Data for the task →
------------
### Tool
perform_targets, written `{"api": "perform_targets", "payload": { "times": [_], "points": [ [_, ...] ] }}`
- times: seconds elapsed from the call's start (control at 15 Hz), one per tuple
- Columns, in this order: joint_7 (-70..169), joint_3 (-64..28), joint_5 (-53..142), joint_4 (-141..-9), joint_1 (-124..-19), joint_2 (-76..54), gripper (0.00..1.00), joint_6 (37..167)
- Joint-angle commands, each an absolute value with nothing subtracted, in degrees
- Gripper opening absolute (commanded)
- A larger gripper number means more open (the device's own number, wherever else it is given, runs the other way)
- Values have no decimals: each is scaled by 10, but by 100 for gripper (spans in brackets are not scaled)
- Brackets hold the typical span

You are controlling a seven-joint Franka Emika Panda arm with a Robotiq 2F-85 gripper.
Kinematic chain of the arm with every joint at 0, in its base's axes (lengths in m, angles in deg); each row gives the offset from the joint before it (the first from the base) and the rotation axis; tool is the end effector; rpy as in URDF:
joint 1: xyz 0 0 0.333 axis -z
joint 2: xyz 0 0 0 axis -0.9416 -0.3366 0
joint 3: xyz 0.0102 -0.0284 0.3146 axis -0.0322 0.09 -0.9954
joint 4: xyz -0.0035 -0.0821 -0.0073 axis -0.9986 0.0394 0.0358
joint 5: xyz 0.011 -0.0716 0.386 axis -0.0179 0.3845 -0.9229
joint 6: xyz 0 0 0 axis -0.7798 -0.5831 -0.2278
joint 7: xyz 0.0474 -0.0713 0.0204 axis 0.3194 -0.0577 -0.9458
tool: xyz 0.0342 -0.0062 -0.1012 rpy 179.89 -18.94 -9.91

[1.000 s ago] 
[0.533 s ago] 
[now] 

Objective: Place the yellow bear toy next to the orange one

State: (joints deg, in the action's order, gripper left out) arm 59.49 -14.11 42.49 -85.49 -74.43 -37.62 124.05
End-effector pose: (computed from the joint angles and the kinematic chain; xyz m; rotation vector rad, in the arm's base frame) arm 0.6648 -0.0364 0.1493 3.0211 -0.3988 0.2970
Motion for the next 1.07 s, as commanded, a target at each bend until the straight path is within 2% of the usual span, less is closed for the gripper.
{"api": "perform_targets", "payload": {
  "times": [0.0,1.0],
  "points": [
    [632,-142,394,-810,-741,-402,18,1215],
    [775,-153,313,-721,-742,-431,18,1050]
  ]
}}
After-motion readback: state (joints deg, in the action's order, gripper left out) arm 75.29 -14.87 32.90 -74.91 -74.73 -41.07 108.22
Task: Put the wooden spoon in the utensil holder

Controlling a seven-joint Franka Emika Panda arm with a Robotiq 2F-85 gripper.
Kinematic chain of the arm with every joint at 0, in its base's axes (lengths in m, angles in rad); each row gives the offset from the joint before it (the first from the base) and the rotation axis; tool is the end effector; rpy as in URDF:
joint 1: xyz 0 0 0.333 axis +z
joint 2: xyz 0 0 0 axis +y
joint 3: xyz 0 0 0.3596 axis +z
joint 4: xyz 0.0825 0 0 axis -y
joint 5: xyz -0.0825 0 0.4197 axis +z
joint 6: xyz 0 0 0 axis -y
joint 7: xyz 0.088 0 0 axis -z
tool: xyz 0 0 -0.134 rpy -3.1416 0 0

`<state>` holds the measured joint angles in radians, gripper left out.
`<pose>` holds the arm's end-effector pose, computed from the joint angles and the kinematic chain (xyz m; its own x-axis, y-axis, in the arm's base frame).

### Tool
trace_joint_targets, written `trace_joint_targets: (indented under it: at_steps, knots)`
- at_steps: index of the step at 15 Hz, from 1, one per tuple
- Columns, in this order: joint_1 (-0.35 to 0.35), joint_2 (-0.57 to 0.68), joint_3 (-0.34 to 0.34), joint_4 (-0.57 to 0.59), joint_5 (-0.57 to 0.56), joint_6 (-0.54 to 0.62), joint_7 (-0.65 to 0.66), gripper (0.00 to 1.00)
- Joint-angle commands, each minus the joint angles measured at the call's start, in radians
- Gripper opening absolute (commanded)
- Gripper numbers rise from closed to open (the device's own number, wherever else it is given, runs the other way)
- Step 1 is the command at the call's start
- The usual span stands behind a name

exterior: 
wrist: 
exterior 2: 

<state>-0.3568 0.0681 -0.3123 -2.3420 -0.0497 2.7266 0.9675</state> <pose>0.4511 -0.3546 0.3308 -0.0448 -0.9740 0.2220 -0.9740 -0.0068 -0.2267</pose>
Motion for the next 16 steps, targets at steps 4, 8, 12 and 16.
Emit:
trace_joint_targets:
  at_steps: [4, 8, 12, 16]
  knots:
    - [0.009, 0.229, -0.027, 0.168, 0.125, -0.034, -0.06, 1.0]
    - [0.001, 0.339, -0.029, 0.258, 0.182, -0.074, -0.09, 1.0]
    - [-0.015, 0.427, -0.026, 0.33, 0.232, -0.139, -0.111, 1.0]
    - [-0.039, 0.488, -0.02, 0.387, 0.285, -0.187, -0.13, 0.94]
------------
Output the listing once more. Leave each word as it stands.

### Tool
perform_targets, written `{"api": "perform_targets", "payload": { "times": [_], "points": [ [_, ...] ] }}`
- times: seconds elapsed from the call's start (control at 15 Hz), one per tuple
- Columns, in this order: joint_7 (-70..169), joint_3 (-64..28), joint_5 (-53..142), joint_4 (-141..-9), joint_1 (-124..-19), joint_2 (-76..54), gripper (0.00..1.00), joint_6 (37..167)
- Joint-angle commands, each an absolute value with nothing subtracted, in degrees
- Gripper opening absolute (commanded)
- A larger gripper number means more open (the device's own number, wherever else it is given, runs the other way)
- Values have no decimals: each is scaled by 10, but by 100 for gripper (spans in brackets are not scaled)
- Brackets hold the typical span

You are controlling a seven-joint Franka Emika Panda arm with a Robotiq 2F-85 gripper.
Kinematic chain of the arm with every joint at 0, in its base's axes (lengths in m, angles in deg); each row gives the offset from the joint before it (the first from the base) and the rotation axis; tool is the end effector; rpy as in URDF:
joint 1: xyz 0 0 0.333 axis -z
joint 2: xyz 0 0 0 axis -0.9416 -0.3366 0
joint 3: xyz 0.0102 -0.0284 0.3146 axis -0.0322 0.09 -0.9954
joint 4: xyz -0.0035 -0.0821 -0.0073 axis -0.9986 0.0394 0.0358
joint 5: xyz 0.011 -0.0716 0.386 axis -0.0179 0.3845 -0.9229
joint 6: xyz 0 0 0 axis -0.7798 -0.5831 -0.2278
joint 7: xyz 0.0474 -0.0713 0.0204 axis 0.3194 -0.0577 -0.9458
tool: xyz 0.0342 -0.0062 -0.1012 rpy 179.89 -18.94 -9.91

[1.000 s ago] 
[0.533 s ago] 
[now] 

Objective: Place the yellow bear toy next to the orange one

State: (joints deg, in the action's order, gripper left out) arm 59.49 -14.11 42.49 -85.49 -74.43 -37.62 124.05
End-effector pose: (computed from the joint angles and the kinematic chain; xyz m; rotation vector rad, in the arm's base frame) arm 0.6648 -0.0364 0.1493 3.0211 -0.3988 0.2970
Motion for the next 1.07 s, as commanded, a target at each bend until the straight path is within 2% of the usual span, less is closed for the gripper.
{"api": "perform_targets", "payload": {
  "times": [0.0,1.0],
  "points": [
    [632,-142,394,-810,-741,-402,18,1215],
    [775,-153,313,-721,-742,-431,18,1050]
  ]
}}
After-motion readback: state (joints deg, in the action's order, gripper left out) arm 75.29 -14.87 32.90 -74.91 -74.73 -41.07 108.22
Task: Put the wooden spoon in the utensil holder

Controlling a seven-joint Franka Emika Panda arm with a Robotiq 2F-85 gripper.
Kinematic chain of the arm with every joint at 0, in its base's axes (lengths in m, angles in rad); each row gives the offset from the joint before it (the first from the base) and the rotation axis; tool is the end effector; rpy as in URDF:
joint 1: xyz 0 0 0.333 axis +z
joint 2: xyz 0 0 0 axis +y
joint 3: xyz 0 0 0.3596 axis +z
joint 4: xyz 0.0825 0 0 axis -y
joint 5: xyz -0.0825 0 0.4197 axis +z
joint 6: xyz 0 0 0 axis -y
joint 7: xyz 0.088 0 0 axis -z
tool: xyz 0 0 -0.134 rpy -3.1416 0 0

`<state>` holds the measured joint angles in radians, gripper left out.
`<pose>` holds the arm's end-effector pose, computed from the joint angles and the kinematic chain (xyz m; its own x-axis, y-axis, in the arm's base frame).

### Tool
trace_joint_targets, written `trace_joint_targets: (indented under it: at_steps, knots)`
- at_steps: index of the step at 15 Hz, from 1, one per tuple
- Columns, in this order: joint_1 (-0.35 to 0.35), joint_2 (-0.57 to 0.68), joint_3 (-0.34 to 0.34), joint_4 (-0.57 to 0.59), joint_5 (-0.57 to 0.56), joint_6 (-0.54 to 0.62), joint_7 (-0.65 to 0.66), gripper (0.00 to 1.00)
- Joint-angle commands, each minus the joint angles measured at the call's start, in radians
- Gripper opening absolute (commanded)
- Gripper numbers rise from closed to open (the device's own number, wherever else it is given, runs the other way)
- Step 1 is the command at the call's start
- The usual span stands behind a name

exterior: 
wrist: 
exterior 2: 

<state>-0.3568 0.0681 -0.3123 -2.3420 -0.0497 2.7266 0.9675</state> <pose>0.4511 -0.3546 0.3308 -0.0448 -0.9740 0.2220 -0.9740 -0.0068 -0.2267</pose>
Motion for the next 16 steps, targets at steps 4, 8, 12 and 16.
Emit:
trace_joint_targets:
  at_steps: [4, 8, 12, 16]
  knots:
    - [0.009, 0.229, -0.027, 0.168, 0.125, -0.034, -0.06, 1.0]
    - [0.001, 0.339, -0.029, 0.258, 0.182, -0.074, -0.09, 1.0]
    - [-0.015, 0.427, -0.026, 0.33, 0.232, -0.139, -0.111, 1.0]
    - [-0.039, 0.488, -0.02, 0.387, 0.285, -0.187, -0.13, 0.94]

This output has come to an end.